[Dataset items]

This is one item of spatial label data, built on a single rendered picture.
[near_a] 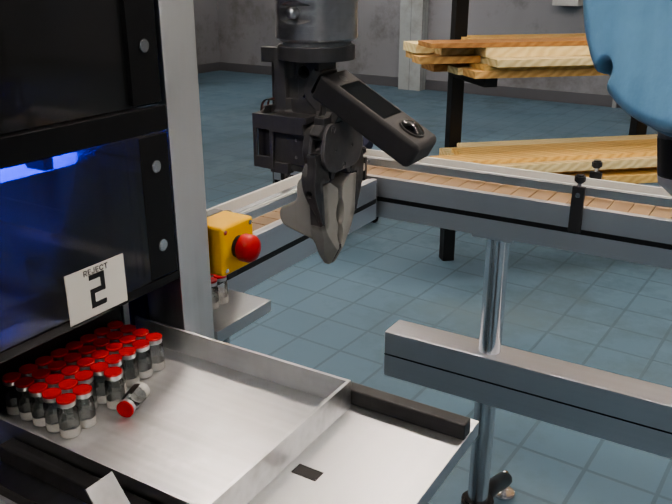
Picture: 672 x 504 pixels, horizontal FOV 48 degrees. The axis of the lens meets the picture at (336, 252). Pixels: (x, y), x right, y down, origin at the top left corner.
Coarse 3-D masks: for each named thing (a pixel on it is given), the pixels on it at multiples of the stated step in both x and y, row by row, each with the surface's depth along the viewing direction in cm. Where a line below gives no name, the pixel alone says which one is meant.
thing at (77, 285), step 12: (96, 264) 84; (108, 264) 86; (120, 264) 88; (72, 276) 82; (84, 276) 83; (108, 276) 86; (120, 276) 88; (72, 288) 82; (84, 288) 84; (108, 288) 87; (120, 288) 88; (72, 300) 82; (84, 300) 84; (96, 300) 85; (108, 300) 87; (120, 300) 89; (72, 312) 83; (84, 312) 84; (96, 312) 86; (72, 324) 83
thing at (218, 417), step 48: (192, 336) 98; (192, 384) 92; (240, 384) 92; (288, 384) 92; (336, 384) 88; (0, 432) 80; (48, 432) 83; (96, 432) 83; (144, 432) 83; (192, 432) 83; (240, 432) 83; (288, 432) 77; (144, 480) 70; (192, 480) 75; (240, 480) 70
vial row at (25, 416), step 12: (108, 336) 94; (120, 336) 94; (84, 348) 91; (96, 348) 92; (60, 360) 89; (72, 360) 89; (36, 372) 86; (48, 372) 86; (60, 372) 87; (24, 384) 83; (24, 396) 84; (24, 408) 84; (24, 420) 85
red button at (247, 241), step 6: (246, 234) 105; (240, 240) 104; (246, 240) 103; (252, 240) 104; (258, 240) 105; (240, 246) 103; (246, 246) 103; (252, 246) 104; (258, 246) 105; (240, 252) 103; (246, 252) 103; (252, 252) 104; (258, 252) 105; (240, 258) 104; (246, 258) 104; (252, 258) 104

EXERCISE DETAILS:
Pictures are to be left out; otherwise, retype exactly the lines from the first line of the data through the line containing "Coarse 3-D masks: for".

SOLVED EXERCISE:
This is one item of spatial label data, built on a single rendered picture.
[near_a] 
Picture: 672 x 504 pixels, horizontal FOV 48 degrees. The axis of the lens meets the picture at (336, 252). Pixels: (x, y), x right, y down, origin at the top left corner.
Coarse 3-D masks: for each named thing (a pixel on it is given), the pixels on it at multiples of the stated step in both x and y, row by row, each with the surface's depth along the viewing direction in cm. Where a line below gives no name, the pixel alone says which one is meant.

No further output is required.